* WHAT YOU SHOULD DO:
After finding the line with "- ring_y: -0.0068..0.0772" in the entries below, retype exactly each line from there through the line with "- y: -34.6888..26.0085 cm", including that final line.
++++ DATA SUPPLIED
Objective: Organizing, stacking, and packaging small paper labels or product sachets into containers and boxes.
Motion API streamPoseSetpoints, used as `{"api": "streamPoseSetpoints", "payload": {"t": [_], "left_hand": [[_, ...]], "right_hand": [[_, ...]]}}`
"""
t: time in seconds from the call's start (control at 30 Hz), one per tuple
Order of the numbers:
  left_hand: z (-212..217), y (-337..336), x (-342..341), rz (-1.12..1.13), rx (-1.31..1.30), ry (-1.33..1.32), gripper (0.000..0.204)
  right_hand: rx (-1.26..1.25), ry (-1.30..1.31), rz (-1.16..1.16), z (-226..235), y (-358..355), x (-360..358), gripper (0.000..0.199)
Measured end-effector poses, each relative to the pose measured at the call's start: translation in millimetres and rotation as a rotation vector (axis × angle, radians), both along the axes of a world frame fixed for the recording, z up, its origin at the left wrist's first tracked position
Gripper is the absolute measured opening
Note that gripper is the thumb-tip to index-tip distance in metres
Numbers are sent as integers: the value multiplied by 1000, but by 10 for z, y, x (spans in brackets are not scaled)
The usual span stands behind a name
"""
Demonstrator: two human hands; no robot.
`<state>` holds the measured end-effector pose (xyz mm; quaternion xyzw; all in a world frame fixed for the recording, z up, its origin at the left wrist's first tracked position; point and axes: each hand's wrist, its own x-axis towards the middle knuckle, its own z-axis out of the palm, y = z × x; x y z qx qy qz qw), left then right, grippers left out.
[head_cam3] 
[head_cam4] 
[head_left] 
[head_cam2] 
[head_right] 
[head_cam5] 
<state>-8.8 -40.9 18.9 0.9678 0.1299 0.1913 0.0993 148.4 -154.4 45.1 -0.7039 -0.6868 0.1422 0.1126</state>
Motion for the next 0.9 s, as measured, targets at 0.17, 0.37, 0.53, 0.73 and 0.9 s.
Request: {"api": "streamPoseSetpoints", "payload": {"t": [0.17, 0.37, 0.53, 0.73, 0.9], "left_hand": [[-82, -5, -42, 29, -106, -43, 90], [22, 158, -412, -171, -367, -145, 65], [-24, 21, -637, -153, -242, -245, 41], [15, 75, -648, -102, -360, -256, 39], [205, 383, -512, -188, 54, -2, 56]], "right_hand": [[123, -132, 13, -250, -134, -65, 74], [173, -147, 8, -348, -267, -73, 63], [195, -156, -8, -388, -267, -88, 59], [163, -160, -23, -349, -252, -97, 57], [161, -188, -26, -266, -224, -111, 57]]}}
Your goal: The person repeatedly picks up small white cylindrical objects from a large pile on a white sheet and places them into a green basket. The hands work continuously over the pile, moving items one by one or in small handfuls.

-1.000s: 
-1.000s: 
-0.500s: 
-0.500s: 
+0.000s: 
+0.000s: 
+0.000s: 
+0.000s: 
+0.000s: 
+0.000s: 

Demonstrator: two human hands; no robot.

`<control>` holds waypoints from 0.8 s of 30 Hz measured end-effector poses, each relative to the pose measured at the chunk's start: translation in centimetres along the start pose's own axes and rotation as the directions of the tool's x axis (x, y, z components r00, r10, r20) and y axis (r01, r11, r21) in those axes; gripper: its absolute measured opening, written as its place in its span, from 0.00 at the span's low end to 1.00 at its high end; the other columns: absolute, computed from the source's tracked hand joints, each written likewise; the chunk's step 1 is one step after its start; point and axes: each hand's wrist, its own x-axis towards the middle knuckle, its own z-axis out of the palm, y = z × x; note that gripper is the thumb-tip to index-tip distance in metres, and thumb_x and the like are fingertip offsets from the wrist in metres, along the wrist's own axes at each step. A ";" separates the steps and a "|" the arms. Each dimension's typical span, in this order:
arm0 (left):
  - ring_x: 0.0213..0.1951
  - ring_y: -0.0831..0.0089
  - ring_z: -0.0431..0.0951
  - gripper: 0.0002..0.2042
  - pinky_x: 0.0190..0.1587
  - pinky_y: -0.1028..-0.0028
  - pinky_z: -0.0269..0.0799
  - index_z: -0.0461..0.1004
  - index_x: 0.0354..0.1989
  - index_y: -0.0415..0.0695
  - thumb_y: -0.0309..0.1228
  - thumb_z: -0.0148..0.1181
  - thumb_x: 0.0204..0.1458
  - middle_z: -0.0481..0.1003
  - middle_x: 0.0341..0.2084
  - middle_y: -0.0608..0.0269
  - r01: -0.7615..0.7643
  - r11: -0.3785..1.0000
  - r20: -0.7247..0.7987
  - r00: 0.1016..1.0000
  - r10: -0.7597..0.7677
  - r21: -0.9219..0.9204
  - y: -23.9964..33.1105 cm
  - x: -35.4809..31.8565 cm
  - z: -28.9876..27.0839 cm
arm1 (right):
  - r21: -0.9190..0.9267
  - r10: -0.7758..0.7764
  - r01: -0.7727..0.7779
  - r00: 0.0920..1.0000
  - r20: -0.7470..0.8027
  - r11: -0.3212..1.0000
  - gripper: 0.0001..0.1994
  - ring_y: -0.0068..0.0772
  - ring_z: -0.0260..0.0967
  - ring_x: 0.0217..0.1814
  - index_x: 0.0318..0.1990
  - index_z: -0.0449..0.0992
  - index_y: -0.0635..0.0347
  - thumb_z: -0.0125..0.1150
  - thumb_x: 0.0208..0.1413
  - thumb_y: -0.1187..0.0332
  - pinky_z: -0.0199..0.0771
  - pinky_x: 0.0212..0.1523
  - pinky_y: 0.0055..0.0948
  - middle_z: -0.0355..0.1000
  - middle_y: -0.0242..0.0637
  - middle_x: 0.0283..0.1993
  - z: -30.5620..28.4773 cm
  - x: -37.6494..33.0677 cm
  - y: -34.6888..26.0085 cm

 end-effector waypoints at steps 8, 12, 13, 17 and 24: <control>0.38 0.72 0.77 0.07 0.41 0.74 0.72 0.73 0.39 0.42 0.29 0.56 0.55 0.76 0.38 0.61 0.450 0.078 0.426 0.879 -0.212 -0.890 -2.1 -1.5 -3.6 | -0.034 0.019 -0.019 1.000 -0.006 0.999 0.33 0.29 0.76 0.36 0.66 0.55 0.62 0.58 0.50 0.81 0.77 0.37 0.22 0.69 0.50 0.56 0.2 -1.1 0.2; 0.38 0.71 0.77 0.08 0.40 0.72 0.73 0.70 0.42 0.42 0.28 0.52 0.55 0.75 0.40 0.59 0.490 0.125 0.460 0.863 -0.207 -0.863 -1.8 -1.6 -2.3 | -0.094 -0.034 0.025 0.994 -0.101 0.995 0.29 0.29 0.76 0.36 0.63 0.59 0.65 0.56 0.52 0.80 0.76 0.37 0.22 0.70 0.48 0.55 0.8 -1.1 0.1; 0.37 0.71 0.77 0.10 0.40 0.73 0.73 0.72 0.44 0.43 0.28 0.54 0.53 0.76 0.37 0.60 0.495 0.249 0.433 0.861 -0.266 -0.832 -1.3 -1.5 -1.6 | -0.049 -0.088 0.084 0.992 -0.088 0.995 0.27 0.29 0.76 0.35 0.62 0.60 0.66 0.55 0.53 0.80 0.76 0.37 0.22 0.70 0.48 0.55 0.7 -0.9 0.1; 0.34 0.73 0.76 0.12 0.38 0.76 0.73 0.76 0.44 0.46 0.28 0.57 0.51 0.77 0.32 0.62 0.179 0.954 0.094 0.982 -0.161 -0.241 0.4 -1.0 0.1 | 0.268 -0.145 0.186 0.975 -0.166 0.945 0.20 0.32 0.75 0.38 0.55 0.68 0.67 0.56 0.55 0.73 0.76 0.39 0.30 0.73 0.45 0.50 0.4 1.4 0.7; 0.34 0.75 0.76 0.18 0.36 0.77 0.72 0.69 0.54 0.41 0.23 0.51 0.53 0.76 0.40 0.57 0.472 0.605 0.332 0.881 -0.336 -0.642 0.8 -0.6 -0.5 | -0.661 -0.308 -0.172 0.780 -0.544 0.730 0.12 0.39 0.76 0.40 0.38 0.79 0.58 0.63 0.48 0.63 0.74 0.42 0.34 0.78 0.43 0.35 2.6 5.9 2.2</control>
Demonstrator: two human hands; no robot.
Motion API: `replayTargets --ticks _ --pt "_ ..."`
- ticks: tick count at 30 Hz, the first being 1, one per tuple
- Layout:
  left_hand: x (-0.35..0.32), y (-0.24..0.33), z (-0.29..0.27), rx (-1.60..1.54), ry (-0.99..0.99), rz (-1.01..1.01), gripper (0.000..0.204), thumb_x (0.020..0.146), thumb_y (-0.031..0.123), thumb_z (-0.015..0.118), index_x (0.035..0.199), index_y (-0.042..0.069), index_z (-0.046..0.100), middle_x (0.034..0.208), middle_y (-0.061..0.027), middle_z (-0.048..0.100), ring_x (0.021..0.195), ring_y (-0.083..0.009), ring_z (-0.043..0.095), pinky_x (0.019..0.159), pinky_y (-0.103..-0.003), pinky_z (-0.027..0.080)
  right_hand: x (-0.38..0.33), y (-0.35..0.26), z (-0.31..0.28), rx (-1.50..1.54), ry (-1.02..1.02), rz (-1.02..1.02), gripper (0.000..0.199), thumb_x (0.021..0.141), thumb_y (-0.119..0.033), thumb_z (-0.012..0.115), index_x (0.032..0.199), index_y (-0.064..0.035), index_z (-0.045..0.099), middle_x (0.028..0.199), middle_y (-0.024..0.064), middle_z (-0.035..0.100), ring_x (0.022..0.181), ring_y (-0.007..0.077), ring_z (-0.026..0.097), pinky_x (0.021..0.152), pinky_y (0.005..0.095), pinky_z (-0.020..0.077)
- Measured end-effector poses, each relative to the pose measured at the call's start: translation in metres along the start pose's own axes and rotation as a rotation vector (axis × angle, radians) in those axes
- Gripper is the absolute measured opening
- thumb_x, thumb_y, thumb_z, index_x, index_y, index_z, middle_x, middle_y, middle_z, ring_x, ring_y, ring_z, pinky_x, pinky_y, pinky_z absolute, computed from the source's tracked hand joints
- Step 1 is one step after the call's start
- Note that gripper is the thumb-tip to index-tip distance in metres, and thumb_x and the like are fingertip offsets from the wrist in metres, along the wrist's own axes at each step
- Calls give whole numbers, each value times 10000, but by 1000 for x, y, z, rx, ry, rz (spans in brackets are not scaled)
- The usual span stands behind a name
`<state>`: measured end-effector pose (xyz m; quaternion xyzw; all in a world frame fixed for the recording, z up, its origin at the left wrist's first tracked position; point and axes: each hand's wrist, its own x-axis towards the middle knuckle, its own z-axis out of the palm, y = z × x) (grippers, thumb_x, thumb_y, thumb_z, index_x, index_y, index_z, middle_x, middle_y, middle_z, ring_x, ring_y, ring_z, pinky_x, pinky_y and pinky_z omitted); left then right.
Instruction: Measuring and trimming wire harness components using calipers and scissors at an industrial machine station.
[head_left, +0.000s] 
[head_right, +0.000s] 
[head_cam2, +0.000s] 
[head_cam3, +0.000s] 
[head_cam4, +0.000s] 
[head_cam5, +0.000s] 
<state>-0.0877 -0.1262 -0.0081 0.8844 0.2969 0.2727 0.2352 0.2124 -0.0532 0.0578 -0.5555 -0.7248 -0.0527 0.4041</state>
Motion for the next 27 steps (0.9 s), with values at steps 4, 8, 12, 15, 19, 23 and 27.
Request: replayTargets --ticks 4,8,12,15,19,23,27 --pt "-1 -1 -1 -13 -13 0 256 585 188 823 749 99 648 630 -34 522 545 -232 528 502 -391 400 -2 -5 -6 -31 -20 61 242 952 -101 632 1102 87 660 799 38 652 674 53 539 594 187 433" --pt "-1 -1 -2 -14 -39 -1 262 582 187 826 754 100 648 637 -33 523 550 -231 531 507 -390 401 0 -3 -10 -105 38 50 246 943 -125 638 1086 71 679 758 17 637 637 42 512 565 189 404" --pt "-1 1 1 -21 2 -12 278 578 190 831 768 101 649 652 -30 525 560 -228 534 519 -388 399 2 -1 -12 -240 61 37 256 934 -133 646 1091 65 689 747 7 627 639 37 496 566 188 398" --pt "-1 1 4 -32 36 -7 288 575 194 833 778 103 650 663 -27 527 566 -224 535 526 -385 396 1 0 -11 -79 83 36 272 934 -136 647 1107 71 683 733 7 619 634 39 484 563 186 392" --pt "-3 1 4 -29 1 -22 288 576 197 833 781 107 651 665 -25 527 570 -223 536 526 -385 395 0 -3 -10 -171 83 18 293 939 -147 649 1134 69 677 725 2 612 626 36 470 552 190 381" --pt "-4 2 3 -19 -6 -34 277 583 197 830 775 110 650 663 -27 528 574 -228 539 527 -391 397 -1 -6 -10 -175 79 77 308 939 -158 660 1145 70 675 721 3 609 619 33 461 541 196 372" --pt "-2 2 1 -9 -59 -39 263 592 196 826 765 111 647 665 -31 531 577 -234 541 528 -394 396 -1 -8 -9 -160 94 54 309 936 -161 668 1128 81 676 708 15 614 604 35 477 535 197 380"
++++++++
* YOUR RESPONSE:
  - ring_y: -0.0068..0.0772
  - ring_z: -0.0260..0.0967
  - ring_x: 0.0217..0.1814
  - index_x: 0.0318..0.1990
  - index_z: -0.0449..0.0992
  - index_y: -0.0635..0.0347
  - thumb_z: -0.0125..0.1150
  - thumb_x: 0.0208..0.1413
  - thumb_y: -0.1187..0.0332
  - pinky_z: -0.0199..0.0771
  - pinky_x: 0.0212..0.1523
  - pinky_y: 0.0055..0.0948
  - middle_z: -0.0355..0.1000
  - middle_y: -0.0242..0.0637
  - middle_x: 0.0283..0.1993
  - z: -30.5620..28.4773 cm
  - x: -37.6494..33.0677 cm
  - y: -34.6888..26.0085 cm

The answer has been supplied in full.